1D germe için, kenarlarında germe cihazı film kesip. 2B esneme için, kesip kesin ve her iki eksen üzerinde düzgün gerilmiş filmin merkezi kare kaydedin. Filmleri tüp başına en fazla iki film içeren 50 mililitrelik konik tüplere yerleştirin ve girdap için her tüpe yaklaşık 25 mililitre iyonize su ekleyin.
Filmler eridiğinde, parçacıkları üç kez iyonize suda yıkayın. Son yıkamadan sonra tüp başına yaklaşık bir mililitre taze iyonize su parçacıkları yeniden askıya. Daha sonra eksi 80 derecede bir saat veya bir gecede lyophilization parçacıklar dondurun.
Ertesi sabah, yeni hazırlanmış MES tampon girdap ile mililitre başına 20 miligram lyophilized mikro veya nano parçacıklar yeniden askıya. 900 mikrolitre MES tamponu içeren polipropilen mikro santrifüj tüpüne parçacık çözeltisinin 100 mikrolitresini ekleyin ve 100 mikrolitre taze hazırlanmış EDC NHS çözeltisi ekleyin. 30 dakika boyunca oda sıcaklığında bir invertör üzerinde parçacıkları girdap ve kuluçka parçacıkları karıştırın.
Kuluçka sonunda, parçacıkları santrifüj le toplayın ve pbs'nin bir mililitresindeki mikro parçacık peletlerini girdaplayarak veya nano parçacıkları pBS'nin bir mililitresinde iki ila üç watt'ta beş saniye sonication ile yeniden askıya alarak yeniden askıya alın. Daha sonra, mikro parçacıklara sekiz mikrogram uygun bir sinyal bir protein ve 10 mikrogram anti fare CD28 antikor veya nano parçacıklara bir protein ve 20 mikrogram anti fare CD28 mikrogramı ekleyin. PBS ile 1.1 mililitre her tüpte son hacmi getirin ve dört santigrat derece bir inverter üzerinde bir gecede parçacıkları kuluçka.
Ertesi gün, gösterildiği gibi de-iyonize suda parçacıkları üç kez yıkayın. Bu PLGA nano ve mikro parçacıklar, iletim ve taramalı elektron mikroskobu kullanılarak gösterildiği gibi tek emülsiyon teknikleri kullanılarak sentezlendi. Homojenizasyondan sonra mikro parçacıklar ortalama üç mikrometre çapında bir çap gösterdiler.
Küresel mikro parçacıklar yaklaşık bir boy oranı vardı, 1D genişletilmiş prolate elipsoidal parçacıklar yaklaşık üç buçuk daha büyük bir boy oranına sahip iken ve 2D gerilmiş oblipsoidal parçacıklar yaklaşık 1.2 bir enboy oranı vardı, kabaca bir en boy oranı koruyarak. Konjugasyon verimliliği sonuçları küresel ve elipsoidal mikro-yapay antijen sunan hücreler yüzeyinde protein benzer miktarda ortaya, veya AAPC ve nano-AAPC, AAPC sentezi sırasında protein kaplin konsantrasyonbağımlı bir şekilde meydana geldiğini gösteren.

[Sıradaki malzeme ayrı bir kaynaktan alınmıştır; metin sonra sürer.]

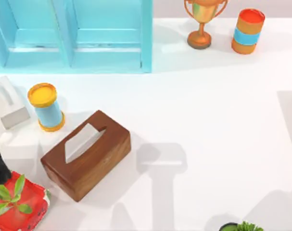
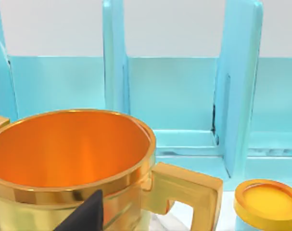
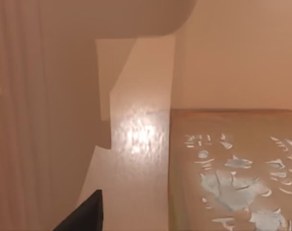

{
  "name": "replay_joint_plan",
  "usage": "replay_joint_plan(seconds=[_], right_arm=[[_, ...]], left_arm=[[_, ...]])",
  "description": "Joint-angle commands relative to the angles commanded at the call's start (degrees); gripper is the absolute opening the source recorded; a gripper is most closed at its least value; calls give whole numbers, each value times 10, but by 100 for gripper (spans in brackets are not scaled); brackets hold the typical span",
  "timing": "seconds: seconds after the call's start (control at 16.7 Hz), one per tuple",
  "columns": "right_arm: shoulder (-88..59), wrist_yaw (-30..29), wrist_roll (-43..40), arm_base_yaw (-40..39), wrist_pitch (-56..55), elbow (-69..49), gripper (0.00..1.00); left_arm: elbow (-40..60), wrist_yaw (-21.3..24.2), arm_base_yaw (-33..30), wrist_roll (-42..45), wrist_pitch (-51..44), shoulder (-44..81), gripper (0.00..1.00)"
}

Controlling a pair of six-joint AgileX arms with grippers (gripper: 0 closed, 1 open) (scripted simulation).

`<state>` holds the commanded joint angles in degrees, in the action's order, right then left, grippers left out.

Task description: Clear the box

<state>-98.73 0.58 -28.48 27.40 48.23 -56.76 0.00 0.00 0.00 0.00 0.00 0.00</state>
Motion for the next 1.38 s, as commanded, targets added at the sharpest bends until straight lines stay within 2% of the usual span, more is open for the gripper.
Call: replay_joint_plan(seconds=[0.06, 0.84, 1.38], right_arm=[[0, 0, 0, 0, 0, 0, 100], [0, 0, 0, 0, 0, 0, 2], [1, 0, 1, 0, 0, 0, 0]], left_arm=[[0, 0, 0, 0, 0, 0, 100], [0, 0, 0, 0, 0, 0, 100], [0, 0, 0, 0, 0, 0, 100]])
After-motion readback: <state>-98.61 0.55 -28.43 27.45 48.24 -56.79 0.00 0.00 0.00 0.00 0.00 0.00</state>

Prolate elipsoidal AAPC'nin 01 miligram dozda elde edilen en iyi ayırma ile küresel AAPC'den daha düşük doymak dozlarında daha yüksek düzeyde T hücre proliferasyonuna neden olduğu bulunmuştur.

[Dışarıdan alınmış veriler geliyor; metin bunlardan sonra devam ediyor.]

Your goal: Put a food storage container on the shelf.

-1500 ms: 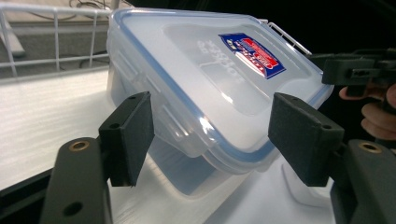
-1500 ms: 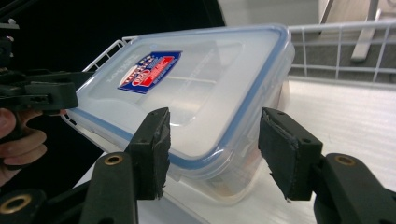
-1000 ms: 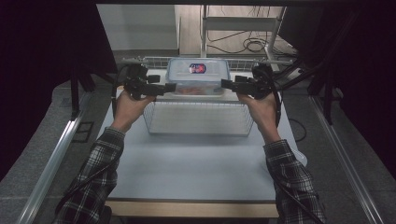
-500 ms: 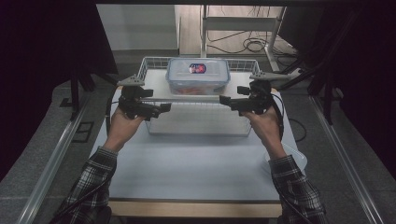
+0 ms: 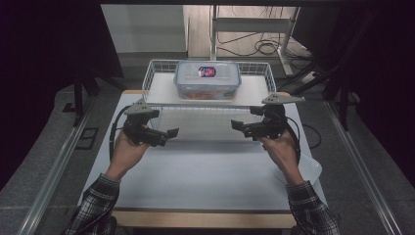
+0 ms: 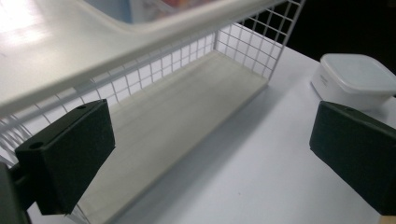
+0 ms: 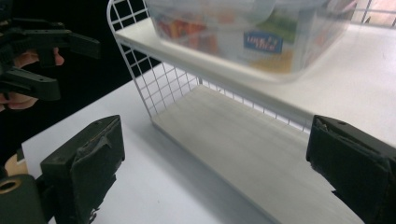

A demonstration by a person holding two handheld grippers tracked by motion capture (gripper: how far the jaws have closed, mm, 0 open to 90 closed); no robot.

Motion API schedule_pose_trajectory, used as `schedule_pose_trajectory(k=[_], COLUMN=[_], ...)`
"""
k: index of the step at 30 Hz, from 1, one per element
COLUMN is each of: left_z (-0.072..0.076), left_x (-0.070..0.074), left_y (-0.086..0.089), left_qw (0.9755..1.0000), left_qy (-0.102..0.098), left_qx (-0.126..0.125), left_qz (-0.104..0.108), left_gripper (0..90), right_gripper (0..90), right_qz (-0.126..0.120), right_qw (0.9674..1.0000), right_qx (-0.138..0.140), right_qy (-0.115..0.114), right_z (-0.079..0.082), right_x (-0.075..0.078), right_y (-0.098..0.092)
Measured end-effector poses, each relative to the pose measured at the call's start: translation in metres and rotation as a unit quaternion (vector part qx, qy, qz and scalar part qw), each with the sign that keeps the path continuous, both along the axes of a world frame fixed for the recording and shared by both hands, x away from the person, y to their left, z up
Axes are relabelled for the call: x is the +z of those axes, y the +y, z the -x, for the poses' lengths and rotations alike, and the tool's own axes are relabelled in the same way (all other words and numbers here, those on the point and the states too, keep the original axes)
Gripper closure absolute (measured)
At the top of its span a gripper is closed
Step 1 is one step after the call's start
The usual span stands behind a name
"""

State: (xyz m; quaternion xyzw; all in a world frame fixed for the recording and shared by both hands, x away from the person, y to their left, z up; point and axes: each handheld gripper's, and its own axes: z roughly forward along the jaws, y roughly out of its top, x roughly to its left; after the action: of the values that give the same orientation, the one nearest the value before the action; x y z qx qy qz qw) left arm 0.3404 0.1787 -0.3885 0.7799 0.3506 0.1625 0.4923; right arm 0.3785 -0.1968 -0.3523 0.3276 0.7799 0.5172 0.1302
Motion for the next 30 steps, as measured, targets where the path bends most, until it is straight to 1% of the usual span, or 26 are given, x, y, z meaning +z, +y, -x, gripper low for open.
schedule_pose_trajectory(k=[4,6,7,9,10,11,12,13,14,15,16,17,19,21,25,27,28,29,30], left_z=[0.011,0.017,0.017,0.022,0.022,0.026,0.027,0.027,0.031,0.032,0.032,0.034,0.037,0.041,0.047,0.053,0.053,0.057,0.059], left_x=[-0.010,-0.015,-0.015,-0.022,-0.022,-0.028,-0.031,-0.031,-0.038,-0.041,-0.041,-0.047,-0.053,-0.057,-0.060,-0.064,-0.064,-0.069,-0.071], left_y=[-0.001,-0.001,-0.001,-0.001,-0.001,-0.002,-0.002,-0.002,-0.002,-0.002,-0.002,-0.001,0.000,0.002,0.003,0.001,0.001,-0.001,-0.002], left_qw=[1.0000,1.0000,1.0000,1.0000,1.0000,0.9999,0.9999,0.9999,1.0000,1.0000,1.0000,1.0000,1.0000,0.9999,1.0000,0.9999,0.9999,0.9999,0.9999], left_qy=[-0.003,-0.003,-0.003,-0.004,-0.004,-0.006,-0.005,-0.005,-0.005,-0.004,-0.004,0.007,0.007,0.010,0.002,-0.008,-0.008,-0.011,-0.011], left_qx=[0.001,0.000,0.000,0.001,0.001,0.002,0.002,0.002,0.002,0.002,0.002,-0.006,-0.002,-0.001,0.005,0.006,0.006,0.004,0.004], left_qz=[-0.005,-0.007,-0.007,-0.007,-0.007,-0.009,-0.010,-0.010,-0.005,-0.003,-0.003,-0.004,-0.001,-0.001,-0.004,-0.002,-0.002,0.004,0.004], left_gripper=[0.3,0.6,0.7,1.0,1.2,1.6,1.7,1.8,1.9,2.2,2.3,2.2,2.4,2.4,2.7,3.0,3.1,3.2,3.2], right_gripper=[4.3,4.3,4.3,4.3,4.3,4.0,3.8,3.5,3.2,3.1,3.1,2.1,2.2,2.2,2.2,2.2,2.2,2.2,2.2], right_qz=[0.004,0.006,0.006,0.016,0.016,0.019,0.019,0.018,0.017,0.017,0.017,0.022,0.021,0.020,0.026,0.022,0.023,0.022,0.023], right_qw=[1.0000,0.9999,0.9999,0.9997,0.9997,0.9996,0.9996,0.9996,0.9997,0.9997,0.9997,0.9997,0.9998,0.9998,0.9996,0.9997,0.9997,0.9996,0.9995], right_qx=[0.003,0.006,0.006,0.011,0.011,0.011,0.011,0.013,0.012,0.011,0.011,0.011,0.005,0.008,0.005,-0.002,-0.007,-0.013,-0.017], right_qy=[-0.003,-0.009,-0.009,-0.015,-0.015,-0.018,-0.017,-0.015,-0.013,-0.013,-0.013,-0.006,-0.006,-0.001,-0.007,-0.007,-0.008,-0.010,-0.010], right_z=[0.008,0.014,0.014,0.021,0.021,0.025,0.027,0.028,0.030,0.031,0.031,0.032,0.034,0.037,0.042,0.048,0.050,0.052,0.053], right_x=[-0.009,-0.015,-0.015,-0.023,-0.023,-0.029,-0.031,-0.034,-0.038,-0.041,-0.041,-0.046,-0.050,-0.054,-0.059,-0.063,-0.065,-0.068,-0.069], right_y=[-0.002,-0.003,-0.003,-0.003,-0.003,-0.004,-0.004,-0.004,-0.005,-0.005,-0.005,-0.005,-0.006,-0.006,-0.007,-0.010,-0.012,-0.014,-0.015])
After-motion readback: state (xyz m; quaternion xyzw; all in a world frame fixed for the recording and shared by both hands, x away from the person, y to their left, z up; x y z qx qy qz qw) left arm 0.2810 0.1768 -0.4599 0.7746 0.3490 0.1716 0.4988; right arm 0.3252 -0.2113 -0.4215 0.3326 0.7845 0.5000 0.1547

Yedi gün sonra, T hücrelerinin manuel sayma prolate elipsoidal AAPC daha etkili bir doz bağımlı bir şekilde mikro ve nano ölçekte küresel muadillerine göre T hücrelerini uyarmak ortaya koymuştur. Bu prosedürü takiben, AAPC onların terapötik etkinliğini ve farmakokinetiği ölçmek için in vivo administrated olabilir. Bu teknik, geliştirilmesinden sonra immüno-mühendislik alanında araştırmacıların asiztropinin AAPC etkinliği üzerindeki etkisini keşfetmelerinin önünü netti.